From atmospheric rivers to 100-year floods, extreme weather events are putting unprecedented stress on infrastructure. Communities and people are resilient. You can withstand, adapt to and recover from these disasters, but innovations in material science can help you prepare for, instead of react to, these climate-related devastations. Green, water-repelling materials offer powerful and practical solutions for building a more durable future. 

What Are Hydrophobic Materials?

Hydrophobic materials repel water at a molecular level, like how water beads up and rolls off a freshly waxed car instead of soaking in. This is due to a high surface tension between the water and the material. 

In material science, hydrophobicity is measured by its “water contact angle.” A higher angle, such as those above 150 degrees, means the water beads up more tightly, indicating a more effective water-repelling surface. This concept has two categories: 

• Hydrophobic coatings: Films or sprays applied to a surface, such as waterproofing spray for shoes and industrial anti-rust paint for bridges.
• Hydrophobic materials: Structural materials with water-resistant compositions, such as silicone, Teflon and advanced composites. 

What Makes Hydrophobic Materials Green?

A shift from older, petroleum-based components to more sustainable alternatives is giving way to green hydrophobic materials. You’ll see these made from natural elements, such as silica, plant-based waxes and recycled polymers. Aside from being environmentally friendly, these choices also align with the principles of a zero-waste lifestyle, which prioritizes nontoxic materials, reducing your environmental footprint and creating less trash. 

What Are the Uses of Hydrophobic Materials?

You can use hydrophobic materials for: 

• Preventing corrosion: These materials allow you to create an impenetrable barrier between metal and the elements. By preventing oxygen and water from making contact, they stop the chemical reaction that causes rust on everything from pipelines to public art installations. 
• Creating self-cleaning surfaces: When water beads and rolls off surfaces, it picks up dust, pollutants and grime. This is especially useful for solar panels, where a clean surface maximizes absorption, and building facades by reducing cleaning costs and water usage. 
• Enhancing efficiency and safety: Consider how hydrophobic coatings in pipelines minimize the energy needed to pump fluids by reducing friction. Meanwhile, applications on wind turbines and power lines can prevent damaging ice from forming. 
• Waterproofing everyday items: A layer of hydrophobic coating on consumer goods, such as your smartphone circuit boards, can protect them against spills. When applied to fabrics, it can also keep you dry, making it ideal for outdoor gear. 

Beyond Coatings: Structural Materials as a First Line of Defense

While useful, coatings are only a surface-level solution. They can be scratched, applied improperly or worn down by UV exposure, leaving vulnerable spots where water can seep in and cause damage. 
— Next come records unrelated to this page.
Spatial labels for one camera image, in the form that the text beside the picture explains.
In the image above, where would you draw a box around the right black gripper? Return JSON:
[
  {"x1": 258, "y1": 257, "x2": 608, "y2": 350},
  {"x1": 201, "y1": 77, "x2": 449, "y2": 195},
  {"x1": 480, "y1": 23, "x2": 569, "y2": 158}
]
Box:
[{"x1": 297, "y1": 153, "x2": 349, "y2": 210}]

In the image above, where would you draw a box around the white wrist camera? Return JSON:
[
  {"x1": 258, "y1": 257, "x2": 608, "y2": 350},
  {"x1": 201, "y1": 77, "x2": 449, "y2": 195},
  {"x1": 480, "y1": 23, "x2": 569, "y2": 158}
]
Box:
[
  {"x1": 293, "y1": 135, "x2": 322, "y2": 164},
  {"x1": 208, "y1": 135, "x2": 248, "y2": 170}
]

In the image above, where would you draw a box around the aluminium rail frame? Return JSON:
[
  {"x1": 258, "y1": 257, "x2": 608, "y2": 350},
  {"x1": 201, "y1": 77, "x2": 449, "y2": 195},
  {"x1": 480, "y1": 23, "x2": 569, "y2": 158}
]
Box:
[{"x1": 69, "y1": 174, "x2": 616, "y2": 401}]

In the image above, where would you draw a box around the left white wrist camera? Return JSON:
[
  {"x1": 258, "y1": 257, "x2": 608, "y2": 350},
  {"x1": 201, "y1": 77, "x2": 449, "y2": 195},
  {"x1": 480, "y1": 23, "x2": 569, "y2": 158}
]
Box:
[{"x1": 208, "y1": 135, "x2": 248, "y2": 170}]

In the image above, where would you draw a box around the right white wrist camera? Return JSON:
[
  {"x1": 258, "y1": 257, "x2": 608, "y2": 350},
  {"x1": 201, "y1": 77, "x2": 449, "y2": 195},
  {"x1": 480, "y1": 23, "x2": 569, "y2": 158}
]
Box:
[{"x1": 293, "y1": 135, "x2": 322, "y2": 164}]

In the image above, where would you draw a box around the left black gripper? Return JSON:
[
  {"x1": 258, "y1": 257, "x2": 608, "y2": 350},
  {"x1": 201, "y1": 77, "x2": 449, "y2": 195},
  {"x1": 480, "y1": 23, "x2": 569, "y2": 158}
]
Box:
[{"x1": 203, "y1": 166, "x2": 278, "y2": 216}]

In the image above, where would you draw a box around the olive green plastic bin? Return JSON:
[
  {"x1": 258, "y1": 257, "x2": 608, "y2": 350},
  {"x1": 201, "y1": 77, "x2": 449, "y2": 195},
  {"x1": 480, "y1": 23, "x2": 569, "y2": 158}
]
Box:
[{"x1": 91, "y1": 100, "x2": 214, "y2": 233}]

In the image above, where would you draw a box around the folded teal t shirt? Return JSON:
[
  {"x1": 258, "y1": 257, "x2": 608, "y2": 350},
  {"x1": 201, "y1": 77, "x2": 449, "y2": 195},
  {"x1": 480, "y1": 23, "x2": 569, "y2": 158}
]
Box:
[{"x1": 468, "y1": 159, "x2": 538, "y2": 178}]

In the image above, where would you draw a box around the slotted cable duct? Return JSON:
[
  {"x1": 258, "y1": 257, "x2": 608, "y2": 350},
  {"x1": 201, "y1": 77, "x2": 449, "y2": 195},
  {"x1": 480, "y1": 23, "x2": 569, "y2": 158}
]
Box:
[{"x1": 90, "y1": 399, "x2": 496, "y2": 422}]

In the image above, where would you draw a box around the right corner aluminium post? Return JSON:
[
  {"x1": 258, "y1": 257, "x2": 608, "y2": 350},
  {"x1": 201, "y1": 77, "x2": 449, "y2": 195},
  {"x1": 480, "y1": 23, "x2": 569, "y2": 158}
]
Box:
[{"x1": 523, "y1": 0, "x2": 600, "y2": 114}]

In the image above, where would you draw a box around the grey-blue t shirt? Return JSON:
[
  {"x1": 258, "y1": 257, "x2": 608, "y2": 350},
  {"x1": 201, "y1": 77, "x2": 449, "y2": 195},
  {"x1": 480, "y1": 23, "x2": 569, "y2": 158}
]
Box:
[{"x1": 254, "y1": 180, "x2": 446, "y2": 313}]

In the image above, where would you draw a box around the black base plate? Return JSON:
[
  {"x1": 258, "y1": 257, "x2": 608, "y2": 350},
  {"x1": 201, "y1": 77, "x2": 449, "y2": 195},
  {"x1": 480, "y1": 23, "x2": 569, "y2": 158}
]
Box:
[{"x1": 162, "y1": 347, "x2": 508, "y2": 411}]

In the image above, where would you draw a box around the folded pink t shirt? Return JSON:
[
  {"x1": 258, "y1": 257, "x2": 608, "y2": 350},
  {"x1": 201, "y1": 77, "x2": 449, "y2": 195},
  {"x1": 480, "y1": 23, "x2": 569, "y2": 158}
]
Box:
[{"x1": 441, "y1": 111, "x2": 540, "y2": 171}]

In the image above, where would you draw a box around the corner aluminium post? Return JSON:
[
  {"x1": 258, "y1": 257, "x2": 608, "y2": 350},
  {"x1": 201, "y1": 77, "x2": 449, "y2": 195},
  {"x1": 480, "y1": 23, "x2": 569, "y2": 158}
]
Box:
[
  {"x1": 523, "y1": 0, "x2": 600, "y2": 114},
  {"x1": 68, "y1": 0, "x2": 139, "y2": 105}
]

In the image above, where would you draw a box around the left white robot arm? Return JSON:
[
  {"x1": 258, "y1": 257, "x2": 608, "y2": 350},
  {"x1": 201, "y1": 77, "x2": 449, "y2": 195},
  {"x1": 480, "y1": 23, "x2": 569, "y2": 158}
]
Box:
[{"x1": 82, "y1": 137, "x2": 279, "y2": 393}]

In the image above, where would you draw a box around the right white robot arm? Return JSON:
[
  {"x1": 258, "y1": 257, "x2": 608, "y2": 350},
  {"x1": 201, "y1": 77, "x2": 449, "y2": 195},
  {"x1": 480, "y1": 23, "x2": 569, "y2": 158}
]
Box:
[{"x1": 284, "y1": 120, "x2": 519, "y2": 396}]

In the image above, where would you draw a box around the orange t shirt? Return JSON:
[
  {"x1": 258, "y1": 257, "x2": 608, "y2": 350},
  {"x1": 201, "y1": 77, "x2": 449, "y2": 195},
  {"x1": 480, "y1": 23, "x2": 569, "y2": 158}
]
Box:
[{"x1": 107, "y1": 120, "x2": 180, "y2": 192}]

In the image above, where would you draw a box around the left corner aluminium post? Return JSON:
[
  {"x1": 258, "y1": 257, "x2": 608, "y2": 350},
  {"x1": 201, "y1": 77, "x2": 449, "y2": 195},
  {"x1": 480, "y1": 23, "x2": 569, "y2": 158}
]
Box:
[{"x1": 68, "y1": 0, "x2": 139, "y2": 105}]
However, when a material is inherently hydrophobic, its water protection is integrated throughout. There are no weak spots. A wall or foundation made from a water-resistant composite won’t rot or degrade, even if its surface is scratched or damaged. 

Moreover, living with the constant threat of flooding or storm damage can take a psychological toll on you, especially during the climate crisis. Robust, hydrophobic structural materials can provide you with peace of mind and security. 

A Case Study: From Sterile Cleanrooms to Resilient Buildings

In sterile environments, such as pharmaceutical laboratories and food processing plants, moisture is a critical threat. It can promote bacterial growth and cause contamination, product spoilage and health risks. 

Traditional materials like wooden doors swell, warp and rot when exposed to moisture and frequent wash-downs. Meanwhile, painted steel doors can rust and shed particles, compromising the sterile environments. A hydrophobic material may hold the solution to these challenges. 

Glass-reinforced polyester (GRP) is a high-performance type of fiberglass-reinforced plastic (FRP). This solid, one-piece composite has a nonporous surface, so there are no cracks, seams, or pores for water and bacteria to enter. Because it’s inorganic, it cannot rust, rot or corrode. The properties that make GRP perfect for sterile, high-moisture environments are exactly what’s needed for climate-resilient construction. 

Green Hydrophobic Innovations in Modern Construction

Many green innovations are examples of the broader trend of sustainability driving developments and technologies. Consider self-healing bio-concrete. To create it, dormant bacteria and their food source are added into the mix. When a microcrack forms and water enters, the bacteria activate, consume the food, and secrete calcite or limestone, which seals the damage. 

Another example is green nanocomposites. These can be applied to porous historical stone, such as sandstone and limestone, to make it hydrophobic. The layer prevents water damage without altering the stone’s appearance, which preserves cultural heritage. 

Embracing a Hydrophobic Mindset

For architects, city planners and builders, selecting materials with water resistance and climate durability is no longer optional — it’s a fundamental responsibility. The continuous innovations in material science are powerful tools to combat the effects of climate change. Leveraging them can keep you and the communities you live in safe, dry and durable for generations to come.